Australia, Indonesia, Hong Kong, the United States of America, Israel, Switzerland, Macau, New Zealand, Sri Lanka. What do these countries have in common?

The answer is, on my mobile phone network it’s free for me to use my mobile phone in any of those countries (within my regular monthly allowances). There are no mobile phone roaming charges at all. They are also countries outside the European Union.

In fact, there are more non-EU countries than EU countries where it’s free for me to use my phone abroad. That’s the free market at work. Customers demand a change, and mobile phone networks work with partners abroad to ensure savings for the consumer. What a wonderful thing the free market can be, when it works well!

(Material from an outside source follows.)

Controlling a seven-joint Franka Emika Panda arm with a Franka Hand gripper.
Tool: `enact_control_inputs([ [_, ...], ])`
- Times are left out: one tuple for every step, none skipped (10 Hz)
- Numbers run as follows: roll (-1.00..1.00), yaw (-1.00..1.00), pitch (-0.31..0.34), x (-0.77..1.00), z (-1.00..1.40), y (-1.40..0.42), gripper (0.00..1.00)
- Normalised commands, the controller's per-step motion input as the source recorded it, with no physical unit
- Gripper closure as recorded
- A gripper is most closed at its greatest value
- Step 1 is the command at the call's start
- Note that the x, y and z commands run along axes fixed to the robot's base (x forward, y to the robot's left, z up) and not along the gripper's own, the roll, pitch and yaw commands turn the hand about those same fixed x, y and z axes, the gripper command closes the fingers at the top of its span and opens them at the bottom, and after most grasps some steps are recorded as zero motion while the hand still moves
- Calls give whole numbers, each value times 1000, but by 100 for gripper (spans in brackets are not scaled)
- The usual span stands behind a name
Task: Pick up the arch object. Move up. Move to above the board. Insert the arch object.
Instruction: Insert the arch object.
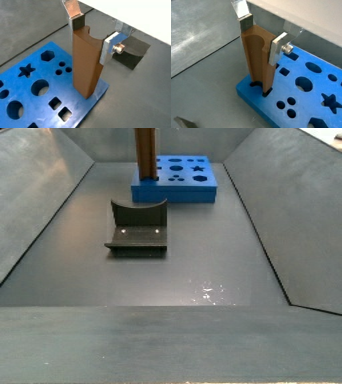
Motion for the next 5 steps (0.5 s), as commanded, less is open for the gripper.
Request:
enact_control_inputs([
  [39,97,0,-109,-263,297,100],
  [70,109,0,-191,-249,337,100],
  [0,17,23,-229,-80,340,100],
  [39,20,0,-183,-40,149,100],
  [137,40,0,-140,-491,-120,100],
])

Oh, there are certainly industries and times where a free market can break down, and there are extreme situations where government intervention might be necessary but, in general, government meddling makes things worse while competition leads to lower prices and consumer choice.

The free market says that actually, for most consumers, it’s more important to end mobile phone roaming charges from the USA than it is from Belgium.

The free market tells us that it’s better to have free calls from Australia or Sri Lanka than it is to have free calls from Estonia or Lithuania.

Perhaps that’s because, in general, it’s of more benefit to consumers. Or maybe it’s because it’s easier for phone companies to work together to provide that benefit.

Within the continent of Europe, the free market already gives free calls to me if I travel to France, Italy, Switzerland or Spain.

That’s pretty useful for tourists, isn’t it? They’re destinations that tourists often travel to and, in the case of Switzerland, there are probably financial reasons too.

So far, so good. There’s been no mention of the words “European Union”. But the EU now intends to make mobile phone roaming charges illegal across all 28 European Union countries. Yes, they’re going to force mobile phone companies to provide a “free” service to consumers.

What does the word “free” mean in this context though? Well, it means that mobile phone companies will have to provide a cheaper service in countries where their business model doesn’t support it. If you force companies to do something unprofitable, they respond quite naturally by putting their prices up elsewhere.

It means that, in order to get free calls from Latvia, I will have to pay more on my monthly phone bill. I note that the Labour Party members of the European Parliament are generally highly supportive of this idea.

It’ll mean free calls for those working in Belgium – great for MEPs in Brussels, but I personally think it’s fundamentally wrong for us to all pay extra on our monthly phone bills to make sure that MEPs get free calls when working in Belgium.

An idea which sounds so brilliant in theory – “Cheaper calls for every tourist” – actually means higher monthly phone bills in practice. That’s the European Union way. They claim to give us all extra freedoms, rights, cheaper prices but, like everything that’s supposedly “free”, there’s always a catch.

The problem is that the European Commission and Parliament are in a bubble so detached from the people that they fail to spot the unintended consequences of their actions. The only people telling them are UKIP, and they won’t listen to us. We’re not pro-EU, you see.

Likewise, when the commission arbitrarily changed the definition of the word “refugee”, Nigel Farage warned them in April that it would lead to migration on an unprecedented scale.

A few months later, they scratch their heads and wonder why no one told them that the refugee crisis would happen.

When we warned year in, year out, of the dangers of the euro, many in the Labour Party wanted us to join the euro anyway. Countries pressed on despite the economic madness of trying to have one size fits all policies for countries as disparate as Germany and Greece.

And so, today, the Greek economy is in chaos, shackled to a euro that it daren’t leave.

So, when the EU promises the end of roaming charges, it hasn’t thought through the consequences of its actions.

I’m not ashamed to be a dissenting voice.

I’m not ashamed to vote “no” to the end of roaming charges, because I don’t want consumers to have to pay more for using their mobile phones.